Das ist eine schwierige Frage, denn laut Statistischem Bundesamt wissen offenbar viele Menschen gar nicht, dass sie eine doppelte Staatsbürgerschaft haben. Von den rund 1,5 Millionen Türken in Deutschland gaben beim Mikrozensus 2015 lediglich 246000 an, sie hätten auch einen deutschen Pass. Die tatsächliche Zahl dürfte demnach deutlich größer sein. Übrigens verfügen auch 228000 Russen über einen deutschen Pass. Sie stellen laut Mikrozensus die zweitgrößte Gruppe.

Kann die Union eine Mehrheit für die Abschaffung des Doppelpasses organisieren?

Nur wenn sie mit der AfD nach der Bundestagswahl gemeinsame Sache macht, denn jenseits der Union wollen alle im Bundestag vertretenen Parteien und auch die FDP bisher am Doppelpass festhalten. Sie sehen keinen Zusammenhang zwischen Erdogans Provokationen und dem Staatsbürgerschaftsrecht. Da die Union bisher eine Koalition mit der AfD ausschließt, wird die Debatte über den Doppelpass also vermutlich auf absehbare Zeit zu keinerlei Veränderung führen.

Was passiert, wenn der Doppelpass tatsächlich abgeschafft und die Optionspflicht wieder eingeführt wird?

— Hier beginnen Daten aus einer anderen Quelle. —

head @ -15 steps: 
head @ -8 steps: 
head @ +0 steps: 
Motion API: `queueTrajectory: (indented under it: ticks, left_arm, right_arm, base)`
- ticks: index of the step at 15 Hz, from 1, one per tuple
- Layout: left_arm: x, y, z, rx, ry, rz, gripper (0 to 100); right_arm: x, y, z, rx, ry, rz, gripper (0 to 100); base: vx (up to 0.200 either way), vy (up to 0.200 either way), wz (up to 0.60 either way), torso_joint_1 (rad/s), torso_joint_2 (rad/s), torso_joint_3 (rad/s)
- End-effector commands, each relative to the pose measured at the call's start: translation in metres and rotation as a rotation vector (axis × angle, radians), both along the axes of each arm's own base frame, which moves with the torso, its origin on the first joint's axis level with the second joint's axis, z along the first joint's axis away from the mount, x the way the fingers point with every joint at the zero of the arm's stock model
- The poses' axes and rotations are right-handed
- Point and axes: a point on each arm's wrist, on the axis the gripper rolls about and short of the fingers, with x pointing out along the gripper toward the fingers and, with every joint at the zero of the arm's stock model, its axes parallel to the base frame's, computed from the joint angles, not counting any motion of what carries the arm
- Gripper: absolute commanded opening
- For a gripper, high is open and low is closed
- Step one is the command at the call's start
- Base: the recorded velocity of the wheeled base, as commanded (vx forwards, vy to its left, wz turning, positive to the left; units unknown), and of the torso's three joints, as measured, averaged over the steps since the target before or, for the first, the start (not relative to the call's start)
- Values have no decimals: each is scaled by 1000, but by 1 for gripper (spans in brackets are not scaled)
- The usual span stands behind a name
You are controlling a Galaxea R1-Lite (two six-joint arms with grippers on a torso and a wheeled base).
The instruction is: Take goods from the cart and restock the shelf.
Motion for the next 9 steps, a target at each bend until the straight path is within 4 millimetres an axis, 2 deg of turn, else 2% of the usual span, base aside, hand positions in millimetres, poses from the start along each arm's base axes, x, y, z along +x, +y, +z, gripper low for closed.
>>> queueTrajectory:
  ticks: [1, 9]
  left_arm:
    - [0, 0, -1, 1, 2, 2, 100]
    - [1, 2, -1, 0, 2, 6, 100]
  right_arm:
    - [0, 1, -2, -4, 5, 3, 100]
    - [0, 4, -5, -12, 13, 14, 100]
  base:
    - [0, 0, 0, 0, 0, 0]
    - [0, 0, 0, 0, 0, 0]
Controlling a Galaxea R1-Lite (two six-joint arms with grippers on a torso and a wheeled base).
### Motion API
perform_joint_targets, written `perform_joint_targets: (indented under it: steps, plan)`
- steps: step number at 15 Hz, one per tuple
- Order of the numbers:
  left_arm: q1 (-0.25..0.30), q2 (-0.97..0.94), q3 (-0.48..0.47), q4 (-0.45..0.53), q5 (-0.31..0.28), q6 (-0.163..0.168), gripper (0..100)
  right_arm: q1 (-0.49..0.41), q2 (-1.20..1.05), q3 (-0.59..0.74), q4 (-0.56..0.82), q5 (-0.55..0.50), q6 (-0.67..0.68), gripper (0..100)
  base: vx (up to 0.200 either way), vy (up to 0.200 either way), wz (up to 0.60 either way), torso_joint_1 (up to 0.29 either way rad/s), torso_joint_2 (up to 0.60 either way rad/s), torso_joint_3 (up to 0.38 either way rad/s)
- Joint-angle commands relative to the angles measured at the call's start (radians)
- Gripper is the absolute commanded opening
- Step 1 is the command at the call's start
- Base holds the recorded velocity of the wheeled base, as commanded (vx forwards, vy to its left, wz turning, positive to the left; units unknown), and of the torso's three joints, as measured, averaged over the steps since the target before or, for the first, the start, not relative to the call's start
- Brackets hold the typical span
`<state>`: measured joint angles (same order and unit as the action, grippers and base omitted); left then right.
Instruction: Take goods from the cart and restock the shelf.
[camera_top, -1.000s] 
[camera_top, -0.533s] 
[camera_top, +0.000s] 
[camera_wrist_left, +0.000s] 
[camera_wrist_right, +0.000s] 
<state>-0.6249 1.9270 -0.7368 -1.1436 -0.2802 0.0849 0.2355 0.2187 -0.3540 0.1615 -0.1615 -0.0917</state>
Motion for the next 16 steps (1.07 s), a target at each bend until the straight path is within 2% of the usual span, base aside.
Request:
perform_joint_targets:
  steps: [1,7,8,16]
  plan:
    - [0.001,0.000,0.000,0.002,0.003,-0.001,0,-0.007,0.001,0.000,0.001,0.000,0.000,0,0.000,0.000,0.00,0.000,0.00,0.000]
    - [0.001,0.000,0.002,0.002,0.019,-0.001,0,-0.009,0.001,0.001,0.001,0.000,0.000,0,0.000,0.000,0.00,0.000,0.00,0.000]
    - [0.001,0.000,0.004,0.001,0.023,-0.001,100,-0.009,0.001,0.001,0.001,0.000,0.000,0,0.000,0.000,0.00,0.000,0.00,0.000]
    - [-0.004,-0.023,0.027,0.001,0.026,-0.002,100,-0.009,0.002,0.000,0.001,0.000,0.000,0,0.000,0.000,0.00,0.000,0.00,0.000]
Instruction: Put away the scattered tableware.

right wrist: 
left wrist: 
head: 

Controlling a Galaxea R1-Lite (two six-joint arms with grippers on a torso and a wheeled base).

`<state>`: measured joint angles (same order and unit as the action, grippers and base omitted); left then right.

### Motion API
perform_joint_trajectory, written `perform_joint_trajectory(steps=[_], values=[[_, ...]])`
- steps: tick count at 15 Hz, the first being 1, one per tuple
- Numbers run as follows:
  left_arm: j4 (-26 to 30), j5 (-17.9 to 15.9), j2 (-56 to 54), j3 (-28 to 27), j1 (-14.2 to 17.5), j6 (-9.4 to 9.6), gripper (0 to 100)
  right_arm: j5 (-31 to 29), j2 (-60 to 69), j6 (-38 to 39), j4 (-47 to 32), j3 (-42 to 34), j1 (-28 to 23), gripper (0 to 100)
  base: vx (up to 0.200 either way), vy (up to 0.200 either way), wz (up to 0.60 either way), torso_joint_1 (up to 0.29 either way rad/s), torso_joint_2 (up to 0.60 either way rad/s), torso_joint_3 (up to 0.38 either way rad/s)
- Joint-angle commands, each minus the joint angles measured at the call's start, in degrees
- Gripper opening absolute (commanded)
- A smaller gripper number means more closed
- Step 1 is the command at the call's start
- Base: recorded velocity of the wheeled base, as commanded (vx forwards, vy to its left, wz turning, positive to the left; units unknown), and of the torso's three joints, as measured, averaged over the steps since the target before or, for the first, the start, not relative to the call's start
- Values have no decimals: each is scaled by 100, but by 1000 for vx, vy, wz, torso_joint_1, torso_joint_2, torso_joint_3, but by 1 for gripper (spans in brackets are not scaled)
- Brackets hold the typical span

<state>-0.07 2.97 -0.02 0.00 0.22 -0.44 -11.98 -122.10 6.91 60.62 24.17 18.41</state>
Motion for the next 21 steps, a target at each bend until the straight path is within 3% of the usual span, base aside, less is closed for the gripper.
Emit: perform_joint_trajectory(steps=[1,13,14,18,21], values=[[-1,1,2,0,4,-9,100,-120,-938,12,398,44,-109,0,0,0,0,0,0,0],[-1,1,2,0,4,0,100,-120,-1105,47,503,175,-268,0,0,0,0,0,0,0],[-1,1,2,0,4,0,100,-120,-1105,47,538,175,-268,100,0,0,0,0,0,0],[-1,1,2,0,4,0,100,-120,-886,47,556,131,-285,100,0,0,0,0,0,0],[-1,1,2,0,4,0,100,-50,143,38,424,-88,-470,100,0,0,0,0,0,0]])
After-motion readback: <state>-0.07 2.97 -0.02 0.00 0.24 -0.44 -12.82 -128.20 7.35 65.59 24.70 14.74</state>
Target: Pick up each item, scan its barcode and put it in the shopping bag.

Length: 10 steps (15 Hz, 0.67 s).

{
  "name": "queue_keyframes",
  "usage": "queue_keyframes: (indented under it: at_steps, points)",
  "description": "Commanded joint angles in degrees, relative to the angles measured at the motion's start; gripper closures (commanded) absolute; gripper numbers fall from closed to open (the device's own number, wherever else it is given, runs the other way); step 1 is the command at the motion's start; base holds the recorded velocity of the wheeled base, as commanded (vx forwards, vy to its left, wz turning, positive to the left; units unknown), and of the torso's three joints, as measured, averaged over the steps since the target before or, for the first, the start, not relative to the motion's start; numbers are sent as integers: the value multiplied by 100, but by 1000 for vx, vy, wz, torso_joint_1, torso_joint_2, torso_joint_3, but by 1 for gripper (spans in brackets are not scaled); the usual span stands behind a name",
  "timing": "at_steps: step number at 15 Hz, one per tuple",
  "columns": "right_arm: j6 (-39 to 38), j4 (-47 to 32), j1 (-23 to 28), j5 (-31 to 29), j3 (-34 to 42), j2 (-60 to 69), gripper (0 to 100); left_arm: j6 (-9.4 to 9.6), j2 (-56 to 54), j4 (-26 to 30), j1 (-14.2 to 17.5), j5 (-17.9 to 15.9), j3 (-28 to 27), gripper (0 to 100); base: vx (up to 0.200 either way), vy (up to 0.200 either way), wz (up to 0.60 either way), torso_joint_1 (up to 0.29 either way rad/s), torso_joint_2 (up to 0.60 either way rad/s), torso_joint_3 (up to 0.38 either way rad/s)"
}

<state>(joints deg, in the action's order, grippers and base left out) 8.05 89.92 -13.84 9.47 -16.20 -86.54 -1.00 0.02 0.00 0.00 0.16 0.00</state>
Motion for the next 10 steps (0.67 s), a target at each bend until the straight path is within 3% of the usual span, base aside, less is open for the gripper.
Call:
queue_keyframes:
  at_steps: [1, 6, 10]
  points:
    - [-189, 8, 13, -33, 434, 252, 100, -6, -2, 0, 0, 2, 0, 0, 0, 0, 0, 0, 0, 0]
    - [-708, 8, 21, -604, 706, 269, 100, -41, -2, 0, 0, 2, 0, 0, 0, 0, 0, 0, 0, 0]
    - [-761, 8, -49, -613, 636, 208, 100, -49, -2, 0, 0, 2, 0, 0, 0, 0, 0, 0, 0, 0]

Theoretisch wäre das möglich. Experten gehen davon aus, dass dann die meisten Deutschtürken sich für den türkischen Pass entscheiden werden, was sich natürlich wegen der unsicheren Entwicklung in der Türkei und die Aussicht auf Wehrdienst in umkämpften Gebieten ändern könnte. Interessant wäre die Reaktion der Türkei. Erdogan könnte ja seinerseits eine Reform auf den Weg bringen, mit dem Ziel, die eigenen Landsleute nicht mehr aus der türkischen Staatsbürgerschaft zu entlassen. Länder wie Togo, Tunesien oder Bolivien haben bereits solche Regeln, sie entlassen ihre Bürger nicht aus der Staatsbürgerschaft, auch wenn die das wollen. Weshalb Bürgern aus diesen Ländern das deutsche Recht automatisch einen Doppelpass zugesteht. Auf diese Weise könnte also auch Erdogan den Doppelpass erzwingen, egal, was die Union davon hält.